Incumbent West Palm Beach Mayor Jeri Muoio suffered many a bruising battle in her first term in office, and when City Commissioner Kim Mitchell — following years in which she seemed to be the real straw that stirred the West Palm Beach drink — threw her hat in the ring last year against Muoio, it promised to be a close contest. Both sides were well-connected to the local business community, and Mitchell had the support of three key weapons: a political machine strong in the gated communities of suburbia; her über-lobbyist ex-husband, Richard Pinsky; and her mom, Anita Mitchell, a GOP bigwig. Despite the slinging of enough mud to raise a mountain, Mitchell went down in March in a 63 percent to 37 percent shellacking, dashing the hopes of a would-be Republican Party rising star.

Let's get this out of the way: Marco Rubio is terrible — a high-voiced, bootlicking opportunist who has tried to gallop atop a (partly bullshit) origin story, painting himself as a refugee from Communist Cuba who's risen as a Tea Party gunslinger.

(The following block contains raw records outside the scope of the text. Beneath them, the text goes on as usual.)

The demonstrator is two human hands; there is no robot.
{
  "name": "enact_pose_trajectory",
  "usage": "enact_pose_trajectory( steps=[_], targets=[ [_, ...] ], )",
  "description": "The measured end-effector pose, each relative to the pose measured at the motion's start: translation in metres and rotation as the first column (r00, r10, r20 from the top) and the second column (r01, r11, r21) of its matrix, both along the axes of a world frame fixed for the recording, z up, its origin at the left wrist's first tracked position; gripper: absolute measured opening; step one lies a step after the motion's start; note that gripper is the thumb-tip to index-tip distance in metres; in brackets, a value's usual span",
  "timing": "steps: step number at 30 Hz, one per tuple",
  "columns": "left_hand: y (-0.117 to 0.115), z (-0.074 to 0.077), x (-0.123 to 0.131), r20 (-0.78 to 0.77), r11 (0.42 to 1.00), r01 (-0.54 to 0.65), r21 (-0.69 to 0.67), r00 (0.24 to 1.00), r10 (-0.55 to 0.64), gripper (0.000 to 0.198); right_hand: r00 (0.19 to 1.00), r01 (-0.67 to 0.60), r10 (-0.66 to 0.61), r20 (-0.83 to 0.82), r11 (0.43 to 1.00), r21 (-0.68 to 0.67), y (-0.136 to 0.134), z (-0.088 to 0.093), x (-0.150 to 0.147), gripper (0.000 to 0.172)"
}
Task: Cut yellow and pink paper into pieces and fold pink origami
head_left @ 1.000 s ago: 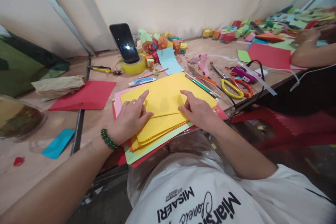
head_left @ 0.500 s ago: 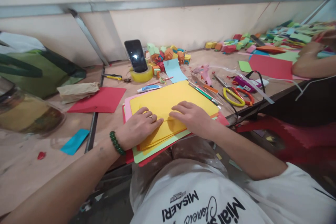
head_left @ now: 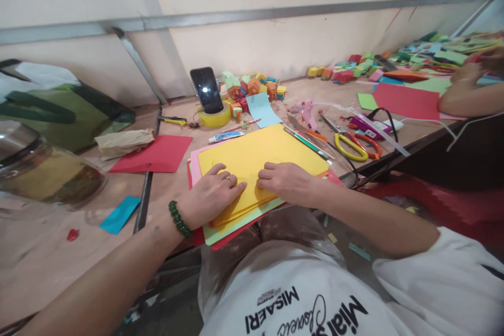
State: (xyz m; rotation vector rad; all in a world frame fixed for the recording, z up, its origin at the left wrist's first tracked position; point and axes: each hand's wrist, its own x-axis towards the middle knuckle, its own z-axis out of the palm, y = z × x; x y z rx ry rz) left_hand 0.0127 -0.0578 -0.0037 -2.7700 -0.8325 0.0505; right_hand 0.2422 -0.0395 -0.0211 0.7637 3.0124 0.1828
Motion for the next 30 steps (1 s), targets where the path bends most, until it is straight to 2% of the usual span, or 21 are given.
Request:
enact_pose_trajectory(
  steps=[7, 11, 13, 17, 19, 21, 23, 25, 27, 30],
  targets=[
    [-0.012, 0.012, -0.004, 0.09, 0.982, -0.092, -0.163, 0.99, 0.108, 0.033, 0.994, 0.046, -0.046, -0.104, 0.999, 0.005, -0.005, -0.014, 0.039, 0.021],
    [-0.012, 0.01, -0.008, 0.146, 0.974, -0.081, -0.213, 0.983, 0.113, 0.029, 0.973, 0.08, -0.076, -0.217, 0.997, 0.009, -0.011, -0.022, 0.057, 0.029],
    [-0.011, 0.007, -0.011, 0.164, 0.97, -0.08, -0.228, 0.979, 0.119, 0.027, 0.963, 0.115, -0.109, -0.245, 0.993, 0.011, -0.014, -0.02, 0.061, 0.03],
    [-0.01, 0.008, -0.012, 0.154, 0.967, -0.093, -0.235, 0.979, 0.132, 0.031, 0.953, 0.159, -0.143, -0.267, 0.987, 0.039, -0.022, 0.002, 0.048, 0.028],
    [-0.01, 0.009, -0.01, 0.142, 0.969, -0.109, -0.224, 0.979, 0.143, 0.032, 0.953, 0.124, -0.099, -0.286, 0.99, 0.068, -0.024, 0.013, 0.029, 0.029],
    [-0.011, 0.011, -0.008, 0.127, 0.969, -0.125, -0.213, 0.98, 0.154, 0.035, 0.959, 0.054, -0.033, -0.281, 0.996, 0.067, -0.022, 0.017, 0.007, 0.028],
    [-0.013, 0.012, -0.007, 0.109, 0.969, -0.135, -0.209, 0.981, 0.16, 0.036, 0.978, -0.009, 0.01, -0.21, 1.0, 0.01, -0.015, 0.011, -0.013, 0.021],
    [-0.016, 0.011, -0.007, 0.113, 0.97, -0.146, -0.195, 0.979, 0.17, 0.037, 0.987, -0.018, 0.012, -0.158, 0.999, -0.037, -0.007, -0.002, -0.023, 0.017],
    [-0.019, 0.009, -0.009, 0.136, 0.971, -0.162, -0.177, 0.973, 0.187, 0.037, 0.985, -0.002, -0.003, -0.174, 1.0, -0.03, 0.001, -0.017, -0.019, 0.016],
    [-0.023, 0.006, -0.013, 0.164, 0.968, -0.207, -0.141, 0.96, 0.229, 0.037, 0.975, 0.048, -0.048, -0.215, 0.999, -0.005, 0.003, -0.034, 0.006, 0.014]
  ],
)
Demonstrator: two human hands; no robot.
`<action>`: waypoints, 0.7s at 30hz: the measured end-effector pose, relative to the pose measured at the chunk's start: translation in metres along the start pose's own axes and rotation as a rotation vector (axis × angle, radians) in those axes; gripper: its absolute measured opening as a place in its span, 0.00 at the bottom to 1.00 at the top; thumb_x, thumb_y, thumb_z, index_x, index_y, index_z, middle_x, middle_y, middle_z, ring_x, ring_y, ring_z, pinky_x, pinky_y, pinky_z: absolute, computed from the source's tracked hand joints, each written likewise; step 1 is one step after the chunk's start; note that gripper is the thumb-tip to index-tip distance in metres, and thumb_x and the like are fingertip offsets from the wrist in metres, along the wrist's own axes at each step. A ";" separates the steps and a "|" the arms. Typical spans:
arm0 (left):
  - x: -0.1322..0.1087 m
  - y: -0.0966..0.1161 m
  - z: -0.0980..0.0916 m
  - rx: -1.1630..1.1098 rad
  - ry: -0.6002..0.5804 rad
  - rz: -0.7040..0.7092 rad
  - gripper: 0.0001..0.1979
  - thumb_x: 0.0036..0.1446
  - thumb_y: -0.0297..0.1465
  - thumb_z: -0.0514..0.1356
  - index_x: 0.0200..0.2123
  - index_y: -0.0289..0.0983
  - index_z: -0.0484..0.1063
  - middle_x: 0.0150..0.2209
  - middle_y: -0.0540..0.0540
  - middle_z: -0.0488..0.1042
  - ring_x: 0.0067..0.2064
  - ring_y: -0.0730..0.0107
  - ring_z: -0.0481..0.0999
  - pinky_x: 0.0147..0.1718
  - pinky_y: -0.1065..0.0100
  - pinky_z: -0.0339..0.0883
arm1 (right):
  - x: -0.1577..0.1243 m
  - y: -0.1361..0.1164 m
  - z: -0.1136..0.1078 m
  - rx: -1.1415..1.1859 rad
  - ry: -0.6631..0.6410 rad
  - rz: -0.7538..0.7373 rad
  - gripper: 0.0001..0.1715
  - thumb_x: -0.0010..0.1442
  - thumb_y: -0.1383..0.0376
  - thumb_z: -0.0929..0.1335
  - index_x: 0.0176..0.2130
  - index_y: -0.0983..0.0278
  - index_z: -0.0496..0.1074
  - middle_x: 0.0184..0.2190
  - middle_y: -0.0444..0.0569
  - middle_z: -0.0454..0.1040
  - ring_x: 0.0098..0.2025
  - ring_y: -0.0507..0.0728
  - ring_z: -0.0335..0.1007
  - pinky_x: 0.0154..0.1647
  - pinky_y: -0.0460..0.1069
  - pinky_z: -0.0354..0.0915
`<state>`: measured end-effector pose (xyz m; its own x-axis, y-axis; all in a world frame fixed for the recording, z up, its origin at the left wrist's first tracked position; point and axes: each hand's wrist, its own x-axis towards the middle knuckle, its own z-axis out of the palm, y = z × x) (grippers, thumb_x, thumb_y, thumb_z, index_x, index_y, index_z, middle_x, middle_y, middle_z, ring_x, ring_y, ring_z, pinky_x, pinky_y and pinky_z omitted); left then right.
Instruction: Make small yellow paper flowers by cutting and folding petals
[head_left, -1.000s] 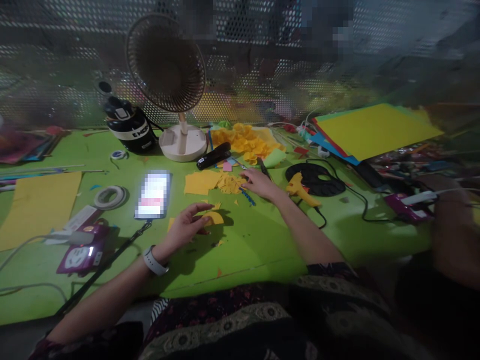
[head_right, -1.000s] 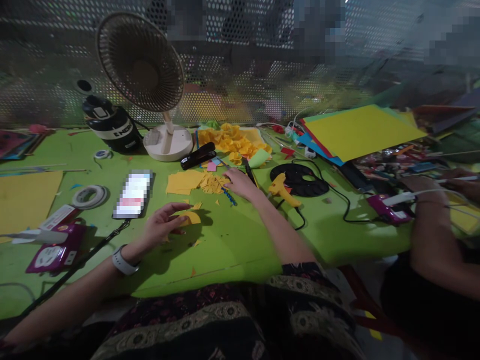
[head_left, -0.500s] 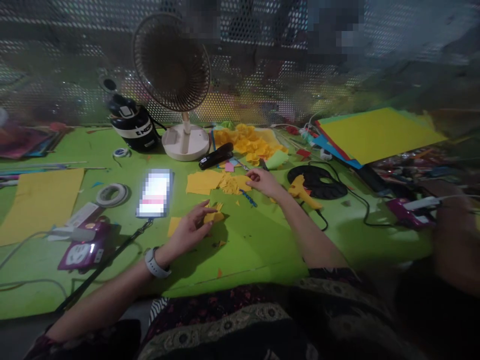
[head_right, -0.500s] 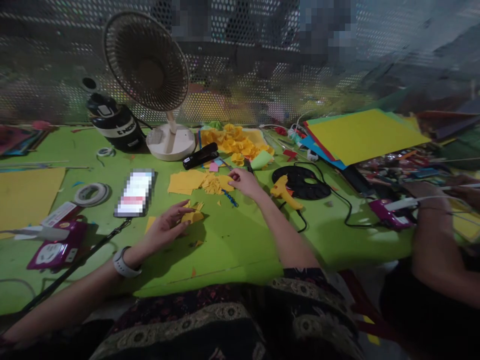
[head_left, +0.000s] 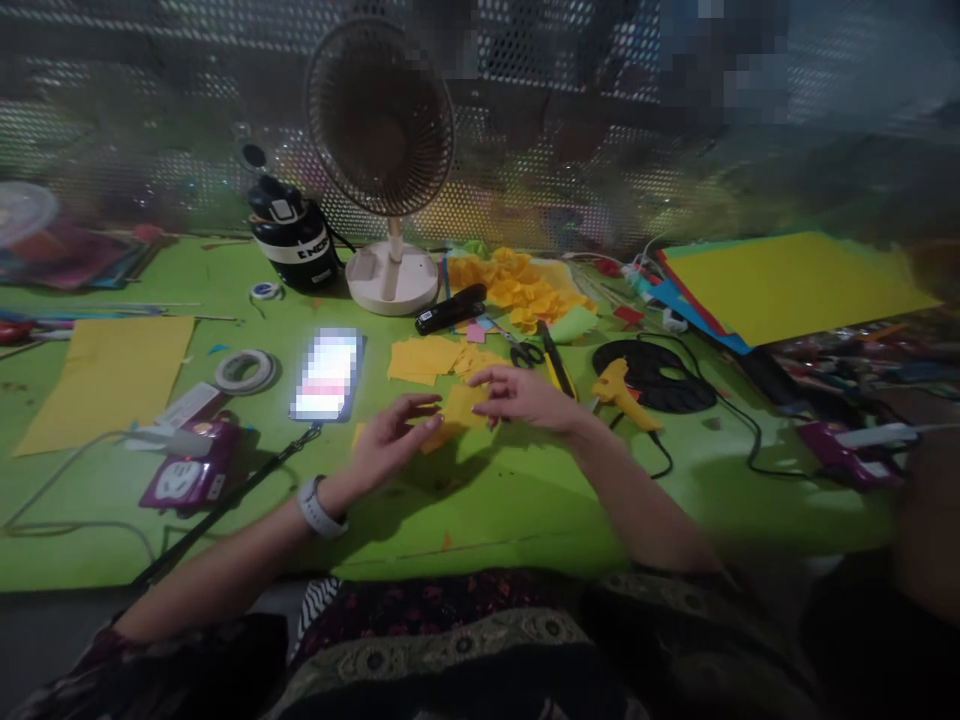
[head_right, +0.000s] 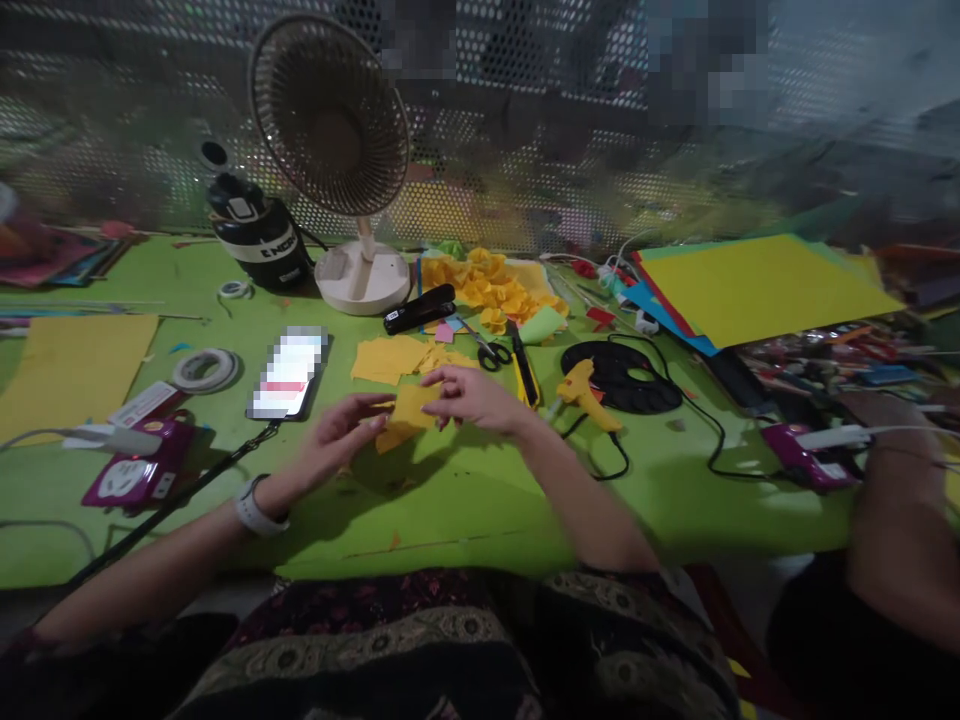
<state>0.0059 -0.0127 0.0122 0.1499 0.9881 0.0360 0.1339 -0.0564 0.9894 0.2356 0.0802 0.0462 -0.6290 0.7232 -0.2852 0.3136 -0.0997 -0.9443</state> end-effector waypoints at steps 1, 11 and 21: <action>0.001 -0.001 -0.001 -0.123 -0.040 -0.094 0.20 0.60 0.41 0.61 0.51 0.36 0.71 0.46 0.40 0.77 0.44 0.66 0.78 0.41 0.65 0.74 | -0.001 -0.003 0.012 -0.006 -0.077 0.008 0.25 0.53 0.59 0.74 0.48 0.64 0.69 0.25 0.40 0.73 0.26 0.51 0.73 0.26 0.45 0.64; 0.007 -0.007 -0.002 -0.512 -0.047 -0.398 0.20 0.45 0.33 0.73 0.42 0.33 0.75 0.30 0.50 0.78 0.29 0.76 0.76 0.32 0.73 0.71 | 0.001 0.002 0.043 -0.329 0.048 -0.201 0.16 0.67 0.64 0.61 0.53 0.63 0.67 0.22 0.39 0.70 0.25 0.52 0.71 0.30 0.48 0.66; 0.005 0.002 -0.003 -0.732 0.020 -0.498 0.12 0.47 0.30 0.72 0.31 0.33 0.73 0.29 0.50 0.77 0.28 0.79 0.76 0.31 0.75 0.70 | -0.013 0.004 0.035 -0.809 0.119 -0.692 0.18 0.61 0.69 0.67 0.51 0.58 0.74 0.63 0.54 0.62 0.64 0.63 0.58 0.62 0.64 0.60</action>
<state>0.0044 -0.0071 0.0148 0.2237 0.8762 -0.4269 -0.4827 0.4801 0.7325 0.2204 0.0462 0.0402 -0.7909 0.5156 0.3295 0.3215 0.8083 -0.4932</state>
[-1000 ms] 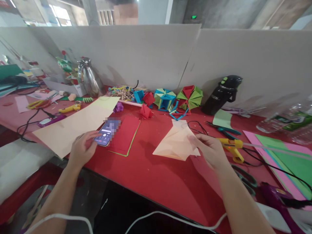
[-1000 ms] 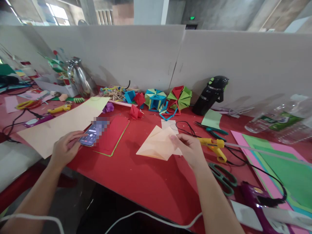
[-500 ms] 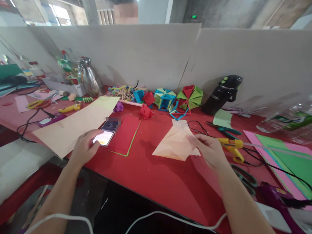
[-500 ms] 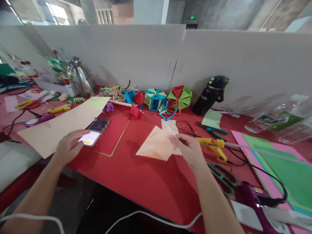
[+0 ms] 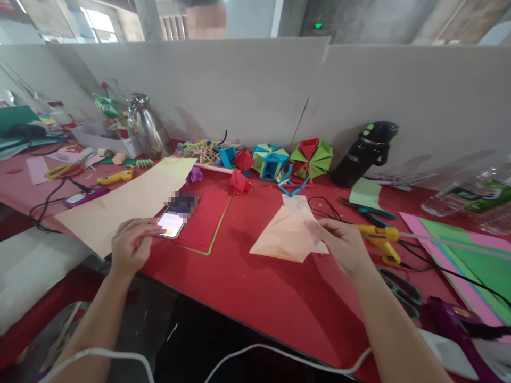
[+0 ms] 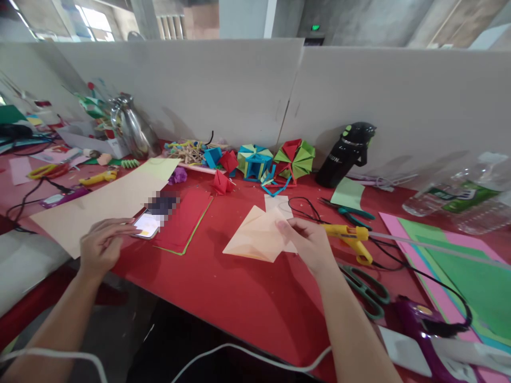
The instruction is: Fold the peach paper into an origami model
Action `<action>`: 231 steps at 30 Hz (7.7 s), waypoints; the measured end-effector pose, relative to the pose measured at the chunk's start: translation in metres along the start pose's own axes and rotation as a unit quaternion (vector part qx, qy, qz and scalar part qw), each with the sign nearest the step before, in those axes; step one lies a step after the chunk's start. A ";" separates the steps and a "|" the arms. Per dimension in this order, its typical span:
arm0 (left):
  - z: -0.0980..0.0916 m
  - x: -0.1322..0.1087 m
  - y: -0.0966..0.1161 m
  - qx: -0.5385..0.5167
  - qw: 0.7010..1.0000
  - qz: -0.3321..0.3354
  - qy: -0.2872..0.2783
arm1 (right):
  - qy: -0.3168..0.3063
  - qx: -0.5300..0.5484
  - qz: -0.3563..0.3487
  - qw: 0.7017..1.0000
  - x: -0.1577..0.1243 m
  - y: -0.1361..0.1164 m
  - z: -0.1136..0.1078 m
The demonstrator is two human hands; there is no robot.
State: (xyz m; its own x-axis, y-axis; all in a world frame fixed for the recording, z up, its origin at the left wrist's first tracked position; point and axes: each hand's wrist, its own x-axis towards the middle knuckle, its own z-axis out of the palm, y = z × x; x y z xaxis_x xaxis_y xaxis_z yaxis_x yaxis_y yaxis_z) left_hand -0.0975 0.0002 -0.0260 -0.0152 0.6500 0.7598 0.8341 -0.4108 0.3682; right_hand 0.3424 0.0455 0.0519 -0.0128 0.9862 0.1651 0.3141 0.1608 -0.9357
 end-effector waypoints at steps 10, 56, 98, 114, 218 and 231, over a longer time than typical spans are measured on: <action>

But the best part about watching Rubio leave Florida: It leaves his U.S. Senate seat unprotected. (Rubio is running for president, though he first must trek a campaign trail whereupon Republican candidates will use each other for toothpicks.) Enter from stage left Patrick Murphy, the Palm Beach-based congressional rep with a fresh face, strong track record, and — and we actually consider this a plus — a mug shot from a drunken college night that's already all over the internet. Because really, who among us wasn't booted from a South Beach club when we were 18? It's relatable. Really, though, Murphy is already something of a monster-slayer. He took down Allen West, an evil scientist's lab creation of the most vile politician possible.

murphyforflorida.com

The suburban Daniel Boones of the Palm Beach County Tea Party leaped to the fringe of local right-wing circles this year with their serial hosting of crackpot "scientist" John Casey, president of the Space and Science Research Corp. and cofounder and chairman of the International Earthquake and Volcano Prediction Center, both outfits conveniently located in Orlando, where magical thinking meets the Magic Kingdom. Casey preached "global cooling" to the Tea Partiers in a trio of presentations last fall and again this spring and foresees "decades of potentially dangerous cold weather" ahead. He says his studies have never been published in a peer-reviewed academic journal because of "bias." (University of Miami climate scientist Dr. Ben Kirtman has one word for Casey's theories: "Nonsense.")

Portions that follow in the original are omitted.